Contrato social
Contrato social Además de esto se sacó de cada tribu un cuerpo de cien caballeros, llamado centuria, por donde se ve que estas divisiones, poco necesarias en una aldea (bourg), no eran al principio sino militares. Pero parece que un instinto de grandeza llevaba a la pequeña ciudad de Roma a darse por adelantado una organización conveniente a la capital del mundo.

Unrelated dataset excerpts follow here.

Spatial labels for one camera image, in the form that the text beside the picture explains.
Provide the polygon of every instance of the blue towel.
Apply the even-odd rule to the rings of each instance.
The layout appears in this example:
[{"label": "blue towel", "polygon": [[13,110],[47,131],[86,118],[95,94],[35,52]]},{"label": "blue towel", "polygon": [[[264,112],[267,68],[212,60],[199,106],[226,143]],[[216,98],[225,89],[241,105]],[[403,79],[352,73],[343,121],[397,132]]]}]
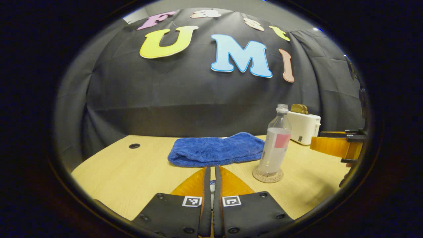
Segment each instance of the blue towel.
[{"label": "blue towel", "polygon": [[240,132],[231,137],[180,138],[168,160],[182,167],[204,167],[255,161],[261,158],[264,141]]}]

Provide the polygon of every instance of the wooden table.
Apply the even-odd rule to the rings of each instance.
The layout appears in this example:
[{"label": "wooden table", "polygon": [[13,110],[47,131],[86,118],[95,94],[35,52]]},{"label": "wooden table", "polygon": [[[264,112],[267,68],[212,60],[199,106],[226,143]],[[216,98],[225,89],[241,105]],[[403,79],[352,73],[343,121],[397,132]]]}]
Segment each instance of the wooden table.
[{"label": "wooden table", "polygon": [[[257,137],[264,140],[266,136]],[[133,220],[154,194],[170,193],[199,170],[169,163],[167,157],[177,139],[126,136],[85,160],[72,176],[91,198]],[[131,144],[141,146],[130,149]],[[284,177],[280,182],[257,181],[252,172],[259,161],[223,167],[254,191],[268,191],[288,215],[296,219],[339,190],[339,183],[349,170],[340,160],[290,141],[281,166]],[[211,180],[214,179],[212,167]]]}]

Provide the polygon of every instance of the letter m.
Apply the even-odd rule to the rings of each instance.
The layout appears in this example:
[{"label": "letter m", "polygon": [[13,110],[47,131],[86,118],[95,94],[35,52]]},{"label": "letter m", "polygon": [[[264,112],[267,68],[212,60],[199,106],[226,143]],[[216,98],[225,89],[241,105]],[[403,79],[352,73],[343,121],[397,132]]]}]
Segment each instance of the letter m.
[{"label": "letter m", "polygon": [[250,72],[260,77],[272,77],[272,72],[267,65],[266,46],[260,42],[250,41],[243,49],[231,36],[212,35],[216,40],[216,62],[211,64],[211,69],[218,72],[232,72],[234,66],[229,63],[229,56],[232,57],[238,69],[244,73],[247,70],[250,60],[253,66]]}]

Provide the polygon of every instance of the plastic water bottle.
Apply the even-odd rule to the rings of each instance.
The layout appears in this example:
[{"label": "plastic water bottle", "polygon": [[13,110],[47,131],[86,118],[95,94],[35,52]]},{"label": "plastic water bottle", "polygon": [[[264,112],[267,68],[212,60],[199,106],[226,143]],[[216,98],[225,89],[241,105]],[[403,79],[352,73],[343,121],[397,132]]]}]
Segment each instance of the plastic water bottle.
[{"label": "plastic water bottle", "polygon": [[267,127],[263,155],[258,166],[258,172],[263,176],[275,175],[282,164],[283,157],[285,157],[292,130],[286,116],[288,111],[288,105],[278,104],[276,117]]}]

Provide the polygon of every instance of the black fabric backdrop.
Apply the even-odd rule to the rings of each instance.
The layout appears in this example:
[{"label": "black fabric backdrop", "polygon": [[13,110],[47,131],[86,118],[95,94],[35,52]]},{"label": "black fabric backdrop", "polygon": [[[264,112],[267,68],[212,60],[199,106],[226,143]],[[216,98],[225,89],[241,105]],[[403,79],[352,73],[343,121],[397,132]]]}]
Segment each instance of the black fabric backdrop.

De esta primera división resultó en seguida un inconveniente: que la tribu de los albanos[42] y la de los sabinos[43] permanecían siempre en el mismo estado, mientras que la de los extranjeros[44] crecía sin cesar por el concurso perpetuo de éstos, y no tardó en sobrepasar a las otras dos. El remedio que encontró Servio para este peligroso abuso fue cambiar la división, y a la de las razas que él abolió, sustituyó otra sacada de los lugares de la ciudad ocupados por cada tribu. En lugar de tres tribus, hizo cuatro, cada una de las cuales tenía su asiento en una de las colinas de Roma y llevaba el nombre de éstas. Así, remediando la desigualdad presente, la previno aun para el porvenir, y para que tal división no fuese solamente de los lugares, sino de los hombres, prohibió a los habitantes de un barrio pasar a otro; lo que impidió que se confundiesen las razas.